What to work on: Transcribe the entire listing exactly.

Source data:

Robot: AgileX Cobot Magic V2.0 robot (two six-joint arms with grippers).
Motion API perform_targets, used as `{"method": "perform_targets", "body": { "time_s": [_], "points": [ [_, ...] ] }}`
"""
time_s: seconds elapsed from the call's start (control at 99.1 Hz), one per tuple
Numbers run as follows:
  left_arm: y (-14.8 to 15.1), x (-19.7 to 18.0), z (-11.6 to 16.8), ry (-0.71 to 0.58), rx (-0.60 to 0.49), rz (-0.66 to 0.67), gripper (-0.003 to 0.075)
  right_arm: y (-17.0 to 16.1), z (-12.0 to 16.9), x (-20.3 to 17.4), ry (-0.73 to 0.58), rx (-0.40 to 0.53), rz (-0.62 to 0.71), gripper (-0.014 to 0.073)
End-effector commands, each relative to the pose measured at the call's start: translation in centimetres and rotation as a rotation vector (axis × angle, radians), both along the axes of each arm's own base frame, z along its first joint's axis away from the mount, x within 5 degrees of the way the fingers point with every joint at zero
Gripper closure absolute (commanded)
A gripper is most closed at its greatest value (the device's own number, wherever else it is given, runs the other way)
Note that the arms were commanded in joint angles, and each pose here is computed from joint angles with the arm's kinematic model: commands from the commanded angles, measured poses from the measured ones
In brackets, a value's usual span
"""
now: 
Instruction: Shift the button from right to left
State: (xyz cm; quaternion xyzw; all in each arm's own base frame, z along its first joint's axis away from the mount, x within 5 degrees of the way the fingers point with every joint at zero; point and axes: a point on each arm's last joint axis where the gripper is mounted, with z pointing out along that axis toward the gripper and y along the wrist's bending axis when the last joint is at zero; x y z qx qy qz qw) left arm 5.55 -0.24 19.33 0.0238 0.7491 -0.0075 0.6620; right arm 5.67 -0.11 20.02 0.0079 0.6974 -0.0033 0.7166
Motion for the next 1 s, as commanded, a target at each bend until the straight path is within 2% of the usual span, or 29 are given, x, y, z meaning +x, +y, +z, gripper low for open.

Response to this exercise:
Robot: AgileX Cobot Magic V2.0 robot (two six-joint arms with grippers).
Motion API perform_targets, used as `{"method": "perform_targets", "body": { "time_s": [_], "points": [ [_, ...] ] }}`
"""
time_s: seconds elapsed from the call's start (control at 99.1 Hz), one per tuple
Numbers run as follows:
  left_arm: y (-14.8 to 15.1), x (-19.7 to 18.0), z (-11.6 to 16.8), ry (-0.71 to 0.58), rx (-0.60 to 0.49), rz (-0.66 to 0.67), gripper (-0.003 to 0.075)
  right_arm: y (-17.0 to 16.1), z (-12.0 to 16.9), x (-20.3 to 17.4), ry (-0.73 to 0.58), rx (-0.40 to 0.53), rz (-0.62 to 0.71), gripper (-0.014 to 0.073)
End-effector commands, each relative to the pose measured at the call's start: translation in centimetres and rotation as a rotation vector (axis × angle, radians), both along the axes of each arm's own base frame, z along its first joint's axis away from the mount, x within 5 degrees of the way the fingers point with every joint at zero
Gripper closure absolute (commanded)
A gripper is most closed at its greatest value (the device's own number, wherever else it is given, runs the other way)
Note that the arms were commanded in joint angles, and each pose here is computed from joint angles with the arm's kinematic model: commands from the commanded angles, measured poses from the measured ones
In brackets, a value's usual span
"""
now: 
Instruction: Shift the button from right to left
State: (xyz cm; quaternion xyzw; all in each arm's own base frame, z along its first joint's axis away from the mount, x within 5 degrees of the way the fingers point with every joint at zero; point and axes: a point on each arm's last joint axis where the gripper is mounted, with z pointing out along that axis toward the gripper and y along the wrist's bending axis when the last joint is at zero; x y z qx qy qz qw) left arm 5.55 -0.24 19.33 0.0238 0.7491 -0.0075 0.6620; right arm 5.67 -0.11 20.02 0.0079 0.6974 -0.0033 0.7166
Motion for the next 1 s, as commanded, a target at each bend until the straight path is within 2% of the usual span, or 29 are given, x, y, z meaning +x, +y, +z, gripper low for open.

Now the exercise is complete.